Lesson 15: Multiple Predictors

In the previous lessons, we have worked with models that have only one independent and one dependent variable. However, it is common to have more than one independent variable that we would like the test. This is often particularly true when we do observational studies, and there are a whole suite of variables that might affect the response we measure. In this lesson, we will cover models with multiple predictors.

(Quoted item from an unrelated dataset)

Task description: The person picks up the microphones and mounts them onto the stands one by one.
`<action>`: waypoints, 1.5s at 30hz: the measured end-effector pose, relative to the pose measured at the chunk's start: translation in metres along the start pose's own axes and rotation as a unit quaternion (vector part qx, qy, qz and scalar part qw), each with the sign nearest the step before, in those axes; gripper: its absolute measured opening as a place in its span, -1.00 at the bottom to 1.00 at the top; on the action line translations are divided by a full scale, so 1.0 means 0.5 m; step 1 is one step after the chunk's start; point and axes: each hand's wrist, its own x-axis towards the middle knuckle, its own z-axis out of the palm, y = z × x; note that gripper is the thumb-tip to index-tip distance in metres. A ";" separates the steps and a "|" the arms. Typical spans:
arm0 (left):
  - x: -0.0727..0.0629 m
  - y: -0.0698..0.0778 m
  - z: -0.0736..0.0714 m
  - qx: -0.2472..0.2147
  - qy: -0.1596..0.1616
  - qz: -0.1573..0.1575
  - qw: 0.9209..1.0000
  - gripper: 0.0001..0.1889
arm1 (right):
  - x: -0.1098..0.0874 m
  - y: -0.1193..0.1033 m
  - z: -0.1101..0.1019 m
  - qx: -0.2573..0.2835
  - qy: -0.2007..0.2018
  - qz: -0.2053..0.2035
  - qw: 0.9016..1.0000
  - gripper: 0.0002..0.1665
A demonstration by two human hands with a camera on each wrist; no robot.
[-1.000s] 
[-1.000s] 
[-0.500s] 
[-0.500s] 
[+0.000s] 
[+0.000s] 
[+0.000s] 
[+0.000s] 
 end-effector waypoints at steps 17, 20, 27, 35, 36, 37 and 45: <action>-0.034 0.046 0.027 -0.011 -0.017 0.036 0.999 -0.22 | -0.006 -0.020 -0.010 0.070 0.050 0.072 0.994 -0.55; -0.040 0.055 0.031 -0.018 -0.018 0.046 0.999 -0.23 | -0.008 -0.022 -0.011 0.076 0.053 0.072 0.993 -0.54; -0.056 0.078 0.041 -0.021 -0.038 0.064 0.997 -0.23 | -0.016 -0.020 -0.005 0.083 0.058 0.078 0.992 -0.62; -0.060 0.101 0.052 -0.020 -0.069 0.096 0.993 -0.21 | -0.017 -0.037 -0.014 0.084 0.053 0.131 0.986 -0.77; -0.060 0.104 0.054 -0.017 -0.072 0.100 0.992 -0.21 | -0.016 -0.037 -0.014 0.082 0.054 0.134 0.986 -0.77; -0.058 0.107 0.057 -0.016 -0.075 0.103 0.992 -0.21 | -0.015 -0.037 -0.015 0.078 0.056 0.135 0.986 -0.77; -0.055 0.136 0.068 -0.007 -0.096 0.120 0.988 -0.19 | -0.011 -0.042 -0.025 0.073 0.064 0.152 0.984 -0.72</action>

We will focus on examples with only two predictors, but the methods can easily be extended to include more than two predictors as well.

For these examples, we will switch our statistical approach and use an information criterion approach, which can be more powerful for testing multiple alternative hypothesis. However, similar tests can be done with a classic frequentist approach, using two-way ANOVAs, ANCOVAs, and stepwise (multiple) regression, for the three examples, respectively. We will review the information criterion approach, and then work through three examples with different types of predictor variables.

15.1 Conceptual background

An information criterion approach

The classical frequentist approach to statistical testing that we have covered so far (Chi-square test, t-test, ANOVA, etc.) is focused on testing the null hypothesis. When we draw our conclusion we either decide to reject the null hypothesis or fail to reject the null hypothesis. This approach is most useful when you have a specific null hypothesis that you want to test, compared to a single alternative hypothesis. It does not work as well when you have multiple alternative hypotheses that you are trying to compare, which is the case when we have multiple predictor variables.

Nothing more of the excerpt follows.